Broadening the toolset for stakeholder engagement to explore consensus over wolf management.

J Environ Manage 2021 Oct 9;296:113125. Epub 2021 Jul 9.

Istituto di Ecologia Applicata di Roma, Via B. Eustachio 10, 00161, Rome, Italy. Electronic address:

Facilitating coexistence between people and large carnivores is critical for large carnivore conservation in human-dominated landscapes, when their presence impacts negatively on human interests. Such situations will often require novel ways of mediating between different values, worldviews and opinions about how carnivores should be managed. We report on such a process in an agricultural area of recent wolf recovery in central Italy where unsolved social tensions over wolf presence have radicalized opinions on either side of the wolf debate, resulting in a stalemate. Where previous mitigation policies based on top-down damage compensation have failed, we tested the potential for applying a participatory approach to engage different stakeholder groups in a dialogue aimed at sharing a deep understanding of the problem and co-creating potential solutions.

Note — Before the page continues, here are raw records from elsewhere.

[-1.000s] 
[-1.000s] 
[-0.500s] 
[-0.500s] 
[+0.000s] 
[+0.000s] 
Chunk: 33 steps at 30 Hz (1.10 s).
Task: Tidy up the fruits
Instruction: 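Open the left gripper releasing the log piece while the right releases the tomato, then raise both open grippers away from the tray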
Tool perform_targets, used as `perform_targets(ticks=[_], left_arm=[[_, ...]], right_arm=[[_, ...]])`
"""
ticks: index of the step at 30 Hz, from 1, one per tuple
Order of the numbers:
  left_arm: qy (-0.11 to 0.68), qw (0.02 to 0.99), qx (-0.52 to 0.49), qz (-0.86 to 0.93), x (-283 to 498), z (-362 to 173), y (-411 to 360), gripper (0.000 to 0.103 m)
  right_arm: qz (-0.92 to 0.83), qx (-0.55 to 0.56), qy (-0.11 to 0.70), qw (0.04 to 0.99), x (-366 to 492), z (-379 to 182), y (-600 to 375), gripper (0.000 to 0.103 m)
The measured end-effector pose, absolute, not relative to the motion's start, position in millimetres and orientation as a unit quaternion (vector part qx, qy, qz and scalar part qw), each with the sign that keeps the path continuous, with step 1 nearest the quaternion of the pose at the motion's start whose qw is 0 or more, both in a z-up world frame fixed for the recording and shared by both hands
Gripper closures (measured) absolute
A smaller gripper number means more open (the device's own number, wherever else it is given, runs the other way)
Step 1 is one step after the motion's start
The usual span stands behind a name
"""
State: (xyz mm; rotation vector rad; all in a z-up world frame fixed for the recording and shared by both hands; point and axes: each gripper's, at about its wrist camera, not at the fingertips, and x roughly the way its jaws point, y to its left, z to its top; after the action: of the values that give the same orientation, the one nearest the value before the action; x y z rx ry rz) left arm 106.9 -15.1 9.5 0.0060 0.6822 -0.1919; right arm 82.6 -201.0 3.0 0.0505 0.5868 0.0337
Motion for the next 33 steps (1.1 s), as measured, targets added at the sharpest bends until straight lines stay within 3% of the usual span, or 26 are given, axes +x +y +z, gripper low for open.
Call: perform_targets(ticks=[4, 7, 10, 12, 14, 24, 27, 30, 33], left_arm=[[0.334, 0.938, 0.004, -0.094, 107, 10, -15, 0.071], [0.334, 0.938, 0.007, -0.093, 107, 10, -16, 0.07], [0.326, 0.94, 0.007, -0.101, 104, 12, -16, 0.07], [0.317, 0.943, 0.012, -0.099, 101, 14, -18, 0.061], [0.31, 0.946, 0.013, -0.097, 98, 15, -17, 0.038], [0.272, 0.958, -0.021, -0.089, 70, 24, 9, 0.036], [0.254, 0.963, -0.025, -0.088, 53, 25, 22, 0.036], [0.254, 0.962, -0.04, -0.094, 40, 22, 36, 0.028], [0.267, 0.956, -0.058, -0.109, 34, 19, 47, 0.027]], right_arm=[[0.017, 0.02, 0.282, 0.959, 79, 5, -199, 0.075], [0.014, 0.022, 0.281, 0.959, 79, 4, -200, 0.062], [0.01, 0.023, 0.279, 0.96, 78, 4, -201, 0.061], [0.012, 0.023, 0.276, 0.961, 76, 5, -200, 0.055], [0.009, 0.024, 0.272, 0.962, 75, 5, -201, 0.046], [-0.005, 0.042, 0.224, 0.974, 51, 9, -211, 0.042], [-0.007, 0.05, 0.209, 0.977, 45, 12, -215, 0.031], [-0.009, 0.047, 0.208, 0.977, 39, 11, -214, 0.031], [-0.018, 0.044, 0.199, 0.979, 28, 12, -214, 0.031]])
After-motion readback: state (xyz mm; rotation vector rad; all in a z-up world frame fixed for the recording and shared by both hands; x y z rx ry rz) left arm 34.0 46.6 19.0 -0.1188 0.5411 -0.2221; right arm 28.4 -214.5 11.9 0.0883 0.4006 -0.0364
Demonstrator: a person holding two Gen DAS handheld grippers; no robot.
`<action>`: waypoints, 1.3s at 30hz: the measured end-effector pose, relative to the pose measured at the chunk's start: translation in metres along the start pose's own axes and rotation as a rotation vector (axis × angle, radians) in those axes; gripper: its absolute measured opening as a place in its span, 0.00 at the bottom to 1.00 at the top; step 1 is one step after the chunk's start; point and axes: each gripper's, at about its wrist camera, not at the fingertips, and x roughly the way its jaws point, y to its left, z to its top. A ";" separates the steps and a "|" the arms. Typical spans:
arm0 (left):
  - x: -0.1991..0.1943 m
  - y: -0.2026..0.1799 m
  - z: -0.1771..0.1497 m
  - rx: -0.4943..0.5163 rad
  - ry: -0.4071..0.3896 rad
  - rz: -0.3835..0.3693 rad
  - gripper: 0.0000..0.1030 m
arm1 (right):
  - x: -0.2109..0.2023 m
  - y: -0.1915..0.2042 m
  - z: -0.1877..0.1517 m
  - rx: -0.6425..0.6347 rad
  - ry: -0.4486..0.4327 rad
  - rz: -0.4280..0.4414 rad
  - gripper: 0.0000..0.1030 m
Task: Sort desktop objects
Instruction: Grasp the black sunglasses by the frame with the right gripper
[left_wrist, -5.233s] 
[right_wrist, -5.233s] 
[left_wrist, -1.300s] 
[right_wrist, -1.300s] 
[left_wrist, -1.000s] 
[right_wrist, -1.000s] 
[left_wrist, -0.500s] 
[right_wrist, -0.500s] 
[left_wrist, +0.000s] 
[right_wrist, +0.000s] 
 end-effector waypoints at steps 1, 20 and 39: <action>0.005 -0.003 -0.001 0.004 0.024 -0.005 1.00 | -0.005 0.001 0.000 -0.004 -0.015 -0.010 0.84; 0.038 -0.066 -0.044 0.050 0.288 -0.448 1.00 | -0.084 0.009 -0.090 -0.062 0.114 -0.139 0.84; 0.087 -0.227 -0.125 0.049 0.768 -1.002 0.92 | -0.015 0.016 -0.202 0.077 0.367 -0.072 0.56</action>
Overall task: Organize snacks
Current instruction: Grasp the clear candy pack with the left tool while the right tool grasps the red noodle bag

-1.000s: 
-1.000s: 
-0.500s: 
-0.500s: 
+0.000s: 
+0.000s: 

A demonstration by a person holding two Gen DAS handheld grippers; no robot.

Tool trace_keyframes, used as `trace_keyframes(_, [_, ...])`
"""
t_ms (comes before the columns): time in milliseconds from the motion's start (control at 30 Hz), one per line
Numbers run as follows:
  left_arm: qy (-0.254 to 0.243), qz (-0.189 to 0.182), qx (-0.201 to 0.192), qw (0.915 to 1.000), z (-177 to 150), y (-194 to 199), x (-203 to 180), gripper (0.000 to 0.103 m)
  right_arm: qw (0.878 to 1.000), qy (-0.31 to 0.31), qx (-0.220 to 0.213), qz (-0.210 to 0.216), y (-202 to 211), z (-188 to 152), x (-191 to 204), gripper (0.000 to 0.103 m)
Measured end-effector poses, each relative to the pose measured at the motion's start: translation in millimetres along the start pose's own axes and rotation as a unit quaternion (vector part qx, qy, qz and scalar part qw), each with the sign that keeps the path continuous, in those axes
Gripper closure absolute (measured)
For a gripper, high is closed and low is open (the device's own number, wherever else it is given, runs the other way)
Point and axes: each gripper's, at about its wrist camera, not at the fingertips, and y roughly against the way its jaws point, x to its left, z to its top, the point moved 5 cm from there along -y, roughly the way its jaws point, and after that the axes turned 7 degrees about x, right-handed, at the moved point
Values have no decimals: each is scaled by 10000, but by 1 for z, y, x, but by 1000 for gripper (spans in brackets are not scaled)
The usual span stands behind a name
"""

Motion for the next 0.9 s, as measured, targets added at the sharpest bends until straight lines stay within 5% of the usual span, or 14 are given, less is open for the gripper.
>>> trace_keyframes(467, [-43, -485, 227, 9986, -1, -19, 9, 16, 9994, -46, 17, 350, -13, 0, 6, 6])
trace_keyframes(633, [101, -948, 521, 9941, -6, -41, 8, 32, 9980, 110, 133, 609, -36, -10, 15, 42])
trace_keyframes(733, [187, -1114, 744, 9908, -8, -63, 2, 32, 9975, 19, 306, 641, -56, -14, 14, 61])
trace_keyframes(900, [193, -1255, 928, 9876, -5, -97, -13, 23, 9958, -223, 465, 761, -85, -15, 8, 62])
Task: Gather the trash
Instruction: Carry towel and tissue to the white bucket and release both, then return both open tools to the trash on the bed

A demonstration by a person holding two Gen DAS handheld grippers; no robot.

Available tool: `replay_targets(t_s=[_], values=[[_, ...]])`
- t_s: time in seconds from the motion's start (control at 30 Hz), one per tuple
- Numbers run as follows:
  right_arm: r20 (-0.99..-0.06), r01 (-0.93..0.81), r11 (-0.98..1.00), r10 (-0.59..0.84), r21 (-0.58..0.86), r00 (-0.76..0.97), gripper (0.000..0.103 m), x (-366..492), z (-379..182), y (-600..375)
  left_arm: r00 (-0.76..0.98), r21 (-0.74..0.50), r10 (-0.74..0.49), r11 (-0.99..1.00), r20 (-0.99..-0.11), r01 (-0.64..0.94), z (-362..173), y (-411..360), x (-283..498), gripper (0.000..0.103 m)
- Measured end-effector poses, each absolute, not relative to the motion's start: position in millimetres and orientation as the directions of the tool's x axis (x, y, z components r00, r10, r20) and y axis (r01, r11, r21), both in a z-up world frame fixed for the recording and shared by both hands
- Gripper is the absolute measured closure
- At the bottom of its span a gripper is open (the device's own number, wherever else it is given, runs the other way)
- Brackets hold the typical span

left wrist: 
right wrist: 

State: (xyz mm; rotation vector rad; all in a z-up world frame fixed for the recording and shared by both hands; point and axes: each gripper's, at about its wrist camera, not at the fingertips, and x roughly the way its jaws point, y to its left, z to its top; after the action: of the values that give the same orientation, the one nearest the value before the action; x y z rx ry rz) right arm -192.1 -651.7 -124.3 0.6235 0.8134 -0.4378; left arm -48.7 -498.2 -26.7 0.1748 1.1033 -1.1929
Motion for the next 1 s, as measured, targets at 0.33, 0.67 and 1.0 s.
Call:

We based our approach on the theory of meta-consensus, using a decision support tool known as Multi Criteria Decision Analysis (MCDA). Over the course of three months, we carried out five workshops with stakeholder representatives from farming, hunting and environmental associations, and one biologist. Stakeholders shared several objectives and agreed over many management interventions, including the management of free-ranging dogs, the implementation of damage prevention measures, and a damage compensation system suitable for farmers. The process facilitated agreement over actions aimed at improving relations between stakeholders and enhancing the state of knowledge on the issues at stake. Most importantly, we recorded positive social and relationship outcomes from the workshops, and observed a willingness from participants to engage in further discussions over disputed management preferences. Overall, we found MCDA to be a useful tool for laying the groundwork for further participatory and deliberative processes on wolf management. However, challenges ahead included the involvement of a larger number of representatives of different social sectors, and a simplification of the methodology which some participants found too complicated and time consuming.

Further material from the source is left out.